EXERCISE REQUIREMENTS: Your job is to copy all the entries precisely as they stand.

--- START ---

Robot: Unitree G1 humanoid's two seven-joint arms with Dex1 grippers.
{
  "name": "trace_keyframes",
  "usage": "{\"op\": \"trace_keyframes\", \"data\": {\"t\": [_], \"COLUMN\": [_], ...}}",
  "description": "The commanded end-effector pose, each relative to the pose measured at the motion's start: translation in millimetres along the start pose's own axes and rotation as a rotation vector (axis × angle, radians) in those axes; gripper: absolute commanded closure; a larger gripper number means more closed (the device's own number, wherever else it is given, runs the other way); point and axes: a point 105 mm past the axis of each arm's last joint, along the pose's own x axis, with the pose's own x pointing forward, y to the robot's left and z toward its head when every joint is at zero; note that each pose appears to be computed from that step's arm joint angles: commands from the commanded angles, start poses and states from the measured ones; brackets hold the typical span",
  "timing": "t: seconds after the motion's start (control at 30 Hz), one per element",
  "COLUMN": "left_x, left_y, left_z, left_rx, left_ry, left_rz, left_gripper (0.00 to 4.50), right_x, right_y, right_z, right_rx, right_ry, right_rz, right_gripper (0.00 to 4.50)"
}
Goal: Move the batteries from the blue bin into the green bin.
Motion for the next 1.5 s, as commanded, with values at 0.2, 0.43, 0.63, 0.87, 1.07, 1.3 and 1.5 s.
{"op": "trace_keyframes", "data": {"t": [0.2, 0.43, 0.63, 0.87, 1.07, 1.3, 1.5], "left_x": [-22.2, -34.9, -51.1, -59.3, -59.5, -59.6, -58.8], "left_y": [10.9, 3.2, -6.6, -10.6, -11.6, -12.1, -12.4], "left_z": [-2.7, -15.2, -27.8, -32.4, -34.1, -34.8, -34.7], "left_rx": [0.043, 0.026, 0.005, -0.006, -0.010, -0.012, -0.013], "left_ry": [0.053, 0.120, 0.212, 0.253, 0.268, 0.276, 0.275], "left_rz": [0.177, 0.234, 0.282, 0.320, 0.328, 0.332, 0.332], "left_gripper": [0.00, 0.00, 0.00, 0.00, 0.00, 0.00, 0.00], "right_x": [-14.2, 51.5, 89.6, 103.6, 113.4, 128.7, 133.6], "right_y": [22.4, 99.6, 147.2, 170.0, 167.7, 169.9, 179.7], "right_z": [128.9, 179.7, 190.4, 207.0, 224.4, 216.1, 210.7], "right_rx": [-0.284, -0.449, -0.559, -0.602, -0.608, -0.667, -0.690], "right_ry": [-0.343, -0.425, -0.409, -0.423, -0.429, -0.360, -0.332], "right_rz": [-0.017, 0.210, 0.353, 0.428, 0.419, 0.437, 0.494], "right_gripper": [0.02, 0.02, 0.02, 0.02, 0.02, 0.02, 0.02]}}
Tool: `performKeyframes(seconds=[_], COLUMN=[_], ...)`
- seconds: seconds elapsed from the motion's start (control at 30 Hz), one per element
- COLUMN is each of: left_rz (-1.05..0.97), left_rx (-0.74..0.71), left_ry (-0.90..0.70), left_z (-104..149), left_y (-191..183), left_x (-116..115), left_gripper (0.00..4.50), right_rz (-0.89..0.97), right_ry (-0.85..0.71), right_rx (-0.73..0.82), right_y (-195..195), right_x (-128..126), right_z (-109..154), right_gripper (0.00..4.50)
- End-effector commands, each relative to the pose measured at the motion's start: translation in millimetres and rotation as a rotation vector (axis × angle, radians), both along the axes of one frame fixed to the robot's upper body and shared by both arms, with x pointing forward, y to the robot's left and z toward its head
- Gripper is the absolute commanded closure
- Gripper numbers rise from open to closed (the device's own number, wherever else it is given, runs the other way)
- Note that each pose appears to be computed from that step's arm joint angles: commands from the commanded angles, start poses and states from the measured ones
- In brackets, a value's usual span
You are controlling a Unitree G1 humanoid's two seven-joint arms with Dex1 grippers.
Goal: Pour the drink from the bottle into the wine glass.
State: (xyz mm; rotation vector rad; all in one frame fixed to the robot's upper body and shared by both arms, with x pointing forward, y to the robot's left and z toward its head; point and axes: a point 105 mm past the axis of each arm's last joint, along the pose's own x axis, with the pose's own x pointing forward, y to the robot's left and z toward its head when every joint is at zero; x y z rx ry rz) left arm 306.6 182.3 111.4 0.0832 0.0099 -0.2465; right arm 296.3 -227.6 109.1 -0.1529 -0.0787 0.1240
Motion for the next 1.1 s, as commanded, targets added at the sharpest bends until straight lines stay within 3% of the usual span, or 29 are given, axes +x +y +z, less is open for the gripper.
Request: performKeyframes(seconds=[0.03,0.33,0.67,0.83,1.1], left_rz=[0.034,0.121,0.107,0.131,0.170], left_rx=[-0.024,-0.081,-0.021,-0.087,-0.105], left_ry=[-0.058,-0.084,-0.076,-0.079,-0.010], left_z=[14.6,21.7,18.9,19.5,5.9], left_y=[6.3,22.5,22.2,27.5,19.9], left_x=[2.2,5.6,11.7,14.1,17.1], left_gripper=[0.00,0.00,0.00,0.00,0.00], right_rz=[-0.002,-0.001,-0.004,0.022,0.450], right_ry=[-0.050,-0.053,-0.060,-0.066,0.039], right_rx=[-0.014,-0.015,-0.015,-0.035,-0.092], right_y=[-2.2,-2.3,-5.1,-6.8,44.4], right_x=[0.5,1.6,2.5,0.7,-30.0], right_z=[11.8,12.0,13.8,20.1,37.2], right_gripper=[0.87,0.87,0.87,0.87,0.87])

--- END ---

YOUR RESPONSE:
Robot: Unitree G1 humanoid's two seven-joint arms with Dex1 grippers.
{
  "name": "trace_keyframes",
  "usage": "{\"op\": \"trace_keyframes\", \"data\": {\"t\": [_], \"COLUMN\": [_], ...}}",
  "description": "The commanded end-effector pose, each relative to the pose measured at the motion's start: translation in millimetres along the start pose's own axes and rotation as a rotation vector (axis × angle, radians) in those axes; gripper: absolute commanded closure; a larger gripper number means more closed (the device's own number, wherever else it is given, runs the other way); point and axes: a point 105 mm past the axis of each arm's last joint, along the pose's own x axis, with the pose's own x pointing forward, y to the robot's left and z toward its head when every joint is at zero; note that each pose appears to be computed from that step's arm joint angles: commands from the commanded angles, start poses and states from the measured ones; brackets hold the typical span",
  "timing": "t: seconds after the motion's start (control at 30 Hz), one per element",
  "COLUMN": "left_x, left_y, left_z, left_rx, left_ry, left_rz, left_gripper (0.00 to 4.50), right_x, right_y, right_z, right_rx, right_ry, right_rz, right_gripper (0.00 to 4.50)"
}
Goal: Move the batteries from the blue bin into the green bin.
Motion for the next 1.5 s, as commanded, with values at 0.2, 0.43, 0.63, 0.87, 1.07, 1.3 and 1.5 s.
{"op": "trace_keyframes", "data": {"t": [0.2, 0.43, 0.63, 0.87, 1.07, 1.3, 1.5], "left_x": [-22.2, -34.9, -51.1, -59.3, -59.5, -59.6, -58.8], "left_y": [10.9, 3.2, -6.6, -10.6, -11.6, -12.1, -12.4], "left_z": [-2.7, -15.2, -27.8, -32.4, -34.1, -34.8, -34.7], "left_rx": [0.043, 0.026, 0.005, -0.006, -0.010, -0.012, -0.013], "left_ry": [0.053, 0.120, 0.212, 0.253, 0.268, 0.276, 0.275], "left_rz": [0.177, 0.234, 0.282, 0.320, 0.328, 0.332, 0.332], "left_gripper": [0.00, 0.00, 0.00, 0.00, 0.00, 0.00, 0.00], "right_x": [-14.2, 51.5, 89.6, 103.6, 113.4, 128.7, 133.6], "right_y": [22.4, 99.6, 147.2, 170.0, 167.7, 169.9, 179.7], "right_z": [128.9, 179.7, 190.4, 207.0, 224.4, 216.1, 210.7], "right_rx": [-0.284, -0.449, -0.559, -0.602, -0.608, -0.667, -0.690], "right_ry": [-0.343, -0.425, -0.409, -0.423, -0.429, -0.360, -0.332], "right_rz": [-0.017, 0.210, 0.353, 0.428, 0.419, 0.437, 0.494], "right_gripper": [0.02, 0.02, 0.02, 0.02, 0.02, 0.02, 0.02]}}
Tool: `performKeyframes(seconds=[_], COLUMN=[_], ...)`
- seconds: seconds elapsed from the motion's start (control at 30 Hz), one per element
- COLUMN is each of: left_rz (-1.05..0.97), left_rx (-0.74..0.71), left_ry (-0.90..0.70), left_z (-104..149), left_y (-191..183), left_x (-116..115), left_gripper (0.00..4.50), right_rz (-0.89..0.97), right_ry (-0.85..0.71), right_rx (-0.73..0.82), right_y (-195..195), right_x (-128..126), right_z (-109..154), right_gripper (0.00..4.50)
- End-effector commands, each relative to the pose measured at the motion's start: translation in millimetres and rotation as a rotation vector (axis × angle, radians), both along the axes of one frame fixed to the robot's upper body and shared by both arms, with x pointing forward, y to the robot's left and z toward its head
- Gripper is the absolute commanded closure
- Gripper numbers rise from open to closed (the device's own number, wherever else it is given, runs the other way)
- Note that each pose appears to be computed from that step's arm joint angles: commands from the commanded angles, start poses and states from the measured ones
- In brackets, a value's usual span
You are controlling a Unitree G1 humanoid's two seven-joint arms with Dex1 grippers.
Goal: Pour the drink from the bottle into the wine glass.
State: (xyz mm; rotation vector rad; all in one frame fixed to the robot's upper body and shared by both arms, with x pointing forward, y to the robot's left and z toward its head; point and axes: a point 105 mm past the axis of each arm's last joint, along the pose's own x axis, with the pose's own x pointing forward, y to the robot's left and z toward its head when every joint is at zero; x y z rx ry rz) left arm 306.6 182.3 111.4 0.0832 0.0099 -0.2465; right arm 296.3 -227.6 109.1 -0.1529 -0.0787 0.1240
Motion for the next 1.1 s, as commanded, targets added at the sharpest bends until straight lines stay within 3% of the usual span, or 29 are given, axes +x +y +z, less is open for the gripper.
Request: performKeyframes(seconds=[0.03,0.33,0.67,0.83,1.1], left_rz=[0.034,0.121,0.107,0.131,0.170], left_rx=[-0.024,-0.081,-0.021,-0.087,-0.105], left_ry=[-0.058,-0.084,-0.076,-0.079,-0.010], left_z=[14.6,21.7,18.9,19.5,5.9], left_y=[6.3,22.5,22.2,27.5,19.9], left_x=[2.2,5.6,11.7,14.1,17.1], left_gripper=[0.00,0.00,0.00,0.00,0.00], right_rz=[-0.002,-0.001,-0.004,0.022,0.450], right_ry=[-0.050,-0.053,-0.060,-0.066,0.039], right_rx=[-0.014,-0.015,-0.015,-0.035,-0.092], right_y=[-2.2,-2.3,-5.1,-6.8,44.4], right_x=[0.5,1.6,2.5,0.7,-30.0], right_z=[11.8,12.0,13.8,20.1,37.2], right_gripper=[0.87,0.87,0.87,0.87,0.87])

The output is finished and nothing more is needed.